05 Apr Did the Soviet Union Commit Genocide in Ukraine (And Can Law Help Answer This Question)??
Russia’s lower house of Parliament has passed a resolution denying that the Soviet Union committed “genocide” in Ukraine during the 1930s. The resolution states:
“There is no historical proof that the famine was organized along ethnic lines. Its victims were million of citizens of the Soviet Union, representing different peoples and nationalities living largely in agricultural areas of the country.”
Interestingly, the resolution does not appear to deny (as it could not credibly do anyway) that the Soviet Union leadership was responsible for a great famine in the 1930s Ukraine that led to millions of deaths. The defense (which seems very honest and credible to me is: we may have adopted policies that killed millions, but it was not targeted toward a particular ethnic group, so it was not genocide. It was just a tragedy.
The resolution appears to respond to efforts by Ukraine’s government to treat the famine as a genocide (and the U.S. government’s semi-support of those efforts). The resolution is drawing support from an unlikely source: Soviet-era dissident Alexander Solzhenitsyn.
Article 2 of the Convention on Genocide doesn’t help much: “[G]enocide means any of the following acts committed with intent to destroy, in whole or in part, a national, ethnical, racial or religious group. . .”
The intent language is key here, and it really is a question of historical fact. Is there any evidence that Stalin intended to wipe out Ukrainians? This may be unanswerable, but maybe not. It strikes me that the Ukrainians have the burden to demonstrate this element and that the Russians are right to take umbrage here. No doubt the mass murder that occurred in the 1930s was a horrible thing which deserves as much attention as genocide. But not all mass murders are genocide. And the law can help us remember that key fact.

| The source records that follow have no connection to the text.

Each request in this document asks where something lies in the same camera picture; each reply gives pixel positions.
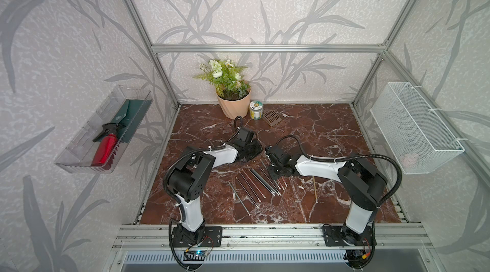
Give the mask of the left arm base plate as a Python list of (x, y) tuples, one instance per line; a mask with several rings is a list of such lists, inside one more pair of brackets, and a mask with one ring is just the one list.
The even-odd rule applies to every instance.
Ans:
[(203, 245), (206, 247), (219, 247), (222, 244), (223, 227), (204, 226), (197, 232), (190, 232), (178, 225), (172, 229), (170, 238), (174, 247), (191, 247)]

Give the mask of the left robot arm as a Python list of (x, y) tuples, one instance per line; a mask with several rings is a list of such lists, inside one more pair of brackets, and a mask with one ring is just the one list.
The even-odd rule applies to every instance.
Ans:
[(169, 167), (163, 183), (166, 193), (179, 206), (179, 225), (191, 234), (199, 232), (204, 226), (200, 196), (214, 168), (251, 161), (261, 152), (262, 146), (256, 133), (245, 127), (238, 128), (222, 145), (186, 148)]

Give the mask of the dark blue pencil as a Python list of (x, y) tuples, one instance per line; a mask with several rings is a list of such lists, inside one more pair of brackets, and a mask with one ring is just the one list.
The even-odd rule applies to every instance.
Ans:
[(252, 195), (250, 194), (250, 192), (247, 190), (247, 188), (245, 187), (245, 185), (242, 183), (242, 181), (236, 177), (236, 180), (238, 182), (238, 184), (240, 184), (240, 186), (242, 187), (242, 189), (244, 190), (244, 192), (246, 193), (246, 195), (249, 197), (250, 201), (253, 203), (253, 205), (255, 206), (255, 208), (259, 208), (257, 202), (255, 201), (255, 199), (252, 197)]

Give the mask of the red striped pencil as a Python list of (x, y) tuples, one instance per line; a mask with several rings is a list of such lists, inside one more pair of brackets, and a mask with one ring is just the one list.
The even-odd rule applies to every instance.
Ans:
[(259, 187), (255, 184), (255, 182), (251, 179), (251, 177), (248, 175), (246, 171), (243, 171), (244, 175), (247, 177), (247, 179), (251, 182), (251, 184), (254, 186), (256, 191), (261, 195), (262, 198), (267, 199), (266, 196), (262, 193), (262, 191), (259, 189)]

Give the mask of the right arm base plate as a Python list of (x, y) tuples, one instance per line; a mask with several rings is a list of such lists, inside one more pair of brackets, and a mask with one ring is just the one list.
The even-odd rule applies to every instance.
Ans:
[(324, 224), (322, 235), (326, 246), (376, 246), (373, 224), (368, 224), (363, 233), (358, 234), (347, 226)]

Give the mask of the green pencil clear cap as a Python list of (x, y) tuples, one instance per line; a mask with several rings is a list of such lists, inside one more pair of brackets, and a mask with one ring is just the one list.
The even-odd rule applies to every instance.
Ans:
[(280, 189), (276, 186), (276, 184), (274, 183), (274, 181), (272, 180), (272, 178), (269, 176), (269, 174), (267, 173), (265, 167), (264, 166), (260, 166), (260, 170), (264, 174), (265, 179), (269, 182), (269, 185), (272, 187), (272, 189), (274, 190), (274, 192), (277, 195), (281, 195)]

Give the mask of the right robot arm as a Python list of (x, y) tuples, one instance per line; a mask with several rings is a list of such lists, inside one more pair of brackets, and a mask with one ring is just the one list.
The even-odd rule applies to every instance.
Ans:
[(360, 236), (373, 221), (382, 205), (386, 179), (367, 157), (316, 158), (304, 154), (291, 155), (278, 145), (268, 146), (265, 155), (269, 174), (277, 180), (284, 176), (316, 176), (343, 185), (351, 204), (343, 226), (345, 236)]

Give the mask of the blue striped pencil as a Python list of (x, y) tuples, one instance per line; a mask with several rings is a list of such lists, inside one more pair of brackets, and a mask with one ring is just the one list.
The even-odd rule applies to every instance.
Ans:
[(240, 174), (241, 178), (245, 181), (246, 185), (251, 190), (252, 194), (257, 198), (257, 200), (259, 201), (259, 203), (261, 203), (262, 202), (261, 199), (259, 198), (258, 194), (254, 191), (254, 189), (250, 185), (249, 181), (245, 178), (245, 176), (241, 172), (239, 174)]

The Genocide Convention was drafted with Russian input. In fact, Stalin was probably the main reason that political groups are not protected. He almost certainly intended to wipe out his political opponents, or those he felt to be such. Thus, the Genocide Convention was designed so as not to touch Stalin. How ironic would it be if it now covered his crimes anyway?
On a more serious note: assuming he intended to wipe out Ukrainians, he probably would have wanted to do it because he perceived them as political enemies (the man was undoubtedly paranoid). His more direct intent was therefore that of destroying a political group, with the destruction of a national or ethnic group a necessary consequence covered less directly by that intent. In other words, he would not have wanted to exterminate Ukrainians because he hated the national group as such; his overall concept was not that of ethnic cleansing, but it would have entailed just that.
Is that enough for the purposes of the Convention? (and does not a similar problem arise on Kevin’s question about genocide in Battlestar Galactica here?)